Context: assume a user has e.g. a pre-configured LLM inference endpoint in SageMaker (for example, a self-hosted Llama model as described here). It would be nice to be able to allow the user to configure pr-agent to leverage that endpoint e.g. by means of a dedicated AI handler.

Discord chat: https://discord.com/channels/1057273017547378788/1057273018084237344/1197261978591309884

cc: @krrishdholakia

mrT23 commented 10 months ago

@krrishdholakia do you think this request is feasible ?

krrishdholakia commented 10 months ago

Hey @mattiaciollaro @mrT23 we already support sagemaker - https://docs.litellm.ai/docs/providers/aws_sagemaker

What am i missing?

mrT23 commented 9 months ago

@mattiaciollaro is this PR still relevant?

mattiaciollaro commented 9 months ago

Sorry for the delay guys.

Hey @mattiaciollaro @mrT23 we already support sagemaker - https://docs.litellm.ai/docs/providers/aws_sagemaker

https://docs.litellm.ai/docs/providers/aws_sagemaker seems to support SageMaker JumpStart models specifically.

I am thinking of a different situation where a model is already deployed via SageMaker and a reference to the inference endpoint name is available (as in here).
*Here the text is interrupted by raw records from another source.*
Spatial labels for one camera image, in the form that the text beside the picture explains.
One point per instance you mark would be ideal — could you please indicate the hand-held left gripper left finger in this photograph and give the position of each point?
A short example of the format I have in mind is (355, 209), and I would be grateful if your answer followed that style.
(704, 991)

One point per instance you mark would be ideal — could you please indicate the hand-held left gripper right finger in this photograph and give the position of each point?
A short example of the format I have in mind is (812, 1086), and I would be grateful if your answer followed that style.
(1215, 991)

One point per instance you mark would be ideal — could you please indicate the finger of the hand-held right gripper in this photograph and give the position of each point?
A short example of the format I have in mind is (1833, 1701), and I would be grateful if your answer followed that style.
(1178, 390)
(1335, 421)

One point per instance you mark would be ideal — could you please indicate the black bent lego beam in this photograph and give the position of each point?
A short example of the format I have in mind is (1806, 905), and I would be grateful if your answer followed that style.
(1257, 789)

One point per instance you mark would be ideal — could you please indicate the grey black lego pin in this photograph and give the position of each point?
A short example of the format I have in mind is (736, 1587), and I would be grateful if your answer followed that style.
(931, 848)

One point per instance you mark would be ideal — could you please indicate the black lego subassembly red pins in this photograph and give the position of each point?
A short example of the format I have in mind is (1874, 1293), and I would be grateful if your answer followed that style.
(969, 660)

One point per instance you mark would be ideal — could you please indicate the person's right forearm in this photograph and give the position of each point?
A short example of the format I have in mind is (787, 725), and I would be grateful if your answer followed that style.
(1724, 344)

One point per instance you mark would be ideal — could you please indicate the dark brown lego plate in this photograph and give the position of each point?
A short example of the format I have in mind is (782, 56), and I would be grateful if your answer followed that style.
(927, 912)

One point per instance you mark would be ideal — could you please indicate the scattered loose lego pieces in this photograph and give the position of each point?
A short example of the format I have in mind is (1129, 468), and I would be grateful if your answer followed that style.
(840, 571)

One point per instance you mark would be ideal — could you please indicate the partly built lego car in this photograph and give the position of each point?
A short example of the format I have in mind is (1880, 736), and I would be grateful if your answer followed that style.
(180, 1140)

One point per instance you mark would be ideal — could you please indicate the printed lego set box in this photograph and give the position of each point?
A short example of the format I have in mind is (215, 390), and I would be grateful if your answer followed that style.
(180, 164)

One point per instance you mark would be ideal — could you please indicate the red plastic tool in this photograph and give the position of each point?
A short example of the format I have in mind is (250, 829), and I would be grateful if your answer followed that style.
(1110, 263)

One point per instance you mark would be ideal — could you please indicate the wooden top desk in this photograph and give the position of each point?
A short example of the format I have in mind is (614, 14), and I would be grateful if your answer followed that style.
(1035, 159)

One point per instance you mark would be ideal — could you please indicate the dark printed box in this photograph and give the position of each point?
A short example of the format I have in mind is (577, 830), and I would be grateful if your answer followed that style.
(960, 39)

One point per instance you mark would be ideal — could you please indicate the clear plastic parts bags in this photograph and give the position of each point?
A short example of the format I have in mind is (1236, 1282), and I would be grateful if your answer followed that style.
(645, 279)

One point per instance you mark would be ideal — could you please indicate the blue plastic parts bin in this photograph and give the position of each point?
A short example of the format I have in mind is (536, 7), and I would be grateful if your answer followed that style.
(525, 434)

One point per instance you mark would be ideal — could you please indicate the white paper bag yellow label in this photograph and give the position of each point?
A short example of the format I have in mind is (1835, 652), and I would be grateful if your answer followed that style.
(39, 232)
In that case, how can we instruct pr-agent to leverage the LLM behind that pre-existing endpoint? I am not sure I see a way of doing this via https://docs.litellm.ai/docs/providers/aws_sagemaker

In the context of a POC with my team, the way we accomplished this was to hack the pr-agent's default AI handler (which is the LiteLLM AI handler) and use the sagemaker SDK (specifically, the HF predictor to make requests to the pre-existing SageMaker endpoint.

I imagine a cleaner solution would be to implement a dedicated AI handler for this usecase?

@mattiaciollaro is this PR still relevant?

I don't have a PR out for this, but yes: I think the feature request is still relevant :) My apologies again for the delay!